Brexit has been postponed once again as the EU prolonged the deadline for the UK to leave the union until the end of October. Hence the discussions about Brexit and its effects on the UK and global economics and politics continue. Since the very first referendum, Brexit became a hot topic and the headlines about it had taken the media with a storm. Till today it is still unclear what kind of deal will the UK agree on with the EU but according to how the process goes there is a big chance that there will be a no-deal Brexit. While there is no clarity about the consequences of Brexit very few people predict any positive outcome for the United Kingdom itself and the countries that will be affected by the UK leaving the European Union. However, there are discussions about how Brexit can benefit countries with smaller economies, for example, South Africa. But can SA really benefit from Brexit and especially from a no-deal? The answer is yes, there is a high probability that Brexit might affect South Africa in a good way mainly due to two reasons, by companies moving to SA and the trading agreement.

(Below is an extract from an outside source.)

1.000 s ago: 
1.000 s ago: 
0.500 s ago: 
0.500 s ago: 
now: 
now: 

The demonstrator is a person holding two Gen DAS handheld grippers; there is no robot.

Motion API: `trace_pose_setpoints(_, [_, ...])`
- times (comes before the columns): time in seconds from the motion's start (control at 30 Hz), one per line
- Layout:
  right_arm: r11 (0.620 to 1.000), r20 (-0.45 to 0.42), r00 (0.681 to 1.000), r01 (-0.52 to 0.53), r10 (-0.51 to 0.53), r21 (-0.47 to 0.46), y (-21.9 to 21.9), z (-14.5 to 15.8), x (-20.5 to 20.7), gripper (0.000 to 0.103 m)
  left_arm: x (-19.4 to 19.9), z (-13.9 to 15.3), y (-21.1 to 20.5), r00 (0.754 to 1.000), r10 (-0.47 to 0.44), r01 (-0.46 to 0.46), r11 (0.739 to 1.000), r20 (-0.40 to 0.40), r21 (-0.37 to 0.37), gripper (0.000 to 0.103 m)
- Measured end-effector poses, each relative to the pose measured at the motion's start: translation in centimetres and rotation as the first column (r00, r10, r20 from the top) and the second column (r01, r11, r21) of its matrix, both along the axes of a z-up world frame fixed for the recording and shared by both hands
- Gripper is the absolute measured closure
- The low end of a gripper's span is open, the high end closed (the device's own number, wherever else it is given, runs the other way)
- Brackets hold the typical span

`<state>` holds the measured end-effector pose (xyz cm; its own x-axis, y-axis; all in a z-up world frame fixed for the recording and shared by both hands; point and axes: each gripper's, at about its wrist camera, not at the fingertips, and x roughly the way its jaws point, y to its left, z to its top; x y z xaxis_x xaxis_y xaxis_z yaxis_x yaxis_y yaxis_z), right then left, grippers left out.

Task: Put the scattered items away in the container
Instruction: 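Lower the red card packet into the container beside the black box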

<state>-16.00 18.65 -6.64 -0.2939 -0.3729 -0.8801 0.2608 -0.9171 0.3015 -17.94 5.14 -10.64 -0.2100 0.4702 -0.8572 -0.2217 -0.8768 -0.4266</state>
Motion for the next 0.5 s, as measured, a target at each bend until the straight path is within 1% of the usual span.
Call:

Companies leaving the UK will benefit SA FX industry
When it was first announced that the UK might leave the EU without any deal the international companies situated in the UK started to prepare for it. Companies such as Goldman Sachs, JP Morgan or other big financial firms have started searching for a post-Brexit location. Many of them have chosen France, Ireland or Netherlands to establish their headquarters and have already transferred a huge portion of their workforce from London. It was followed by financial firms withdrawing a high amount of funds from the capital of the UK. But where is South Africa in this scenario? Alongside with big companies, Forex brokers started to think of expanding their customer base outside of the UK as well as the whole of EU. Due to the uncertainty in Europe as well as the regulations in the Forex industry brokerages are searching for a new destination and South Africa is a perfect match for them. The county has a big population, the majority of them speak English and the time zone of SA is not very different from the EU. If you are interested in Forex you might have noticed that the number of Forex brokerages in South Africa is increasing and the list is full of international brokers.
Exporting goods to the UK
Exporting goods to the United Kingdom might put some countries into trouble, but not South Africa. Brexit is not just about the UK, it is a regional event that will have its effect on the EU and countries exporting goods in the member countries of the union. Recently conducted research from the UN Conference on Trade and Development (UNTAD) shows that countries willing to be a trading partner with the UK after Brexit will need to expedite bilateral deals to avoid costs of no-deal Brexit. The costs are not low, as the research states the EU will lose out on $34.5 billion in exports to the UK.
Some outside countries will see losses as well, for example, Turkey will have to take approximately $2.4 billion hit in export. Turkey will be followed by the Republic of Korea and Pakistan. Meanwhile, China can benefit from it, gaining an additional $10.2 billion in exports. Other countries in the top 5 countries that can benefit from exporting goods in the UK are the United States, Japan, Thailand and South Africa that can gain an additional $3 billion.
That’s not it, the chances are that South Africa will manage to get lower tariffs or reach the agreement for eliminating tariffs for exporting citrus to the UK. As the United Kingdom does not have a domestic citrus industry it highly depends on imports from other countries. Approximately half of the citrus produced in SA is absorbed by the UK. Citrus exported from SA is approximately 16% of the total imported citrus in the UK. However, the tariffs must be discussed first and while in theory it looks good the reality is yet to be decided.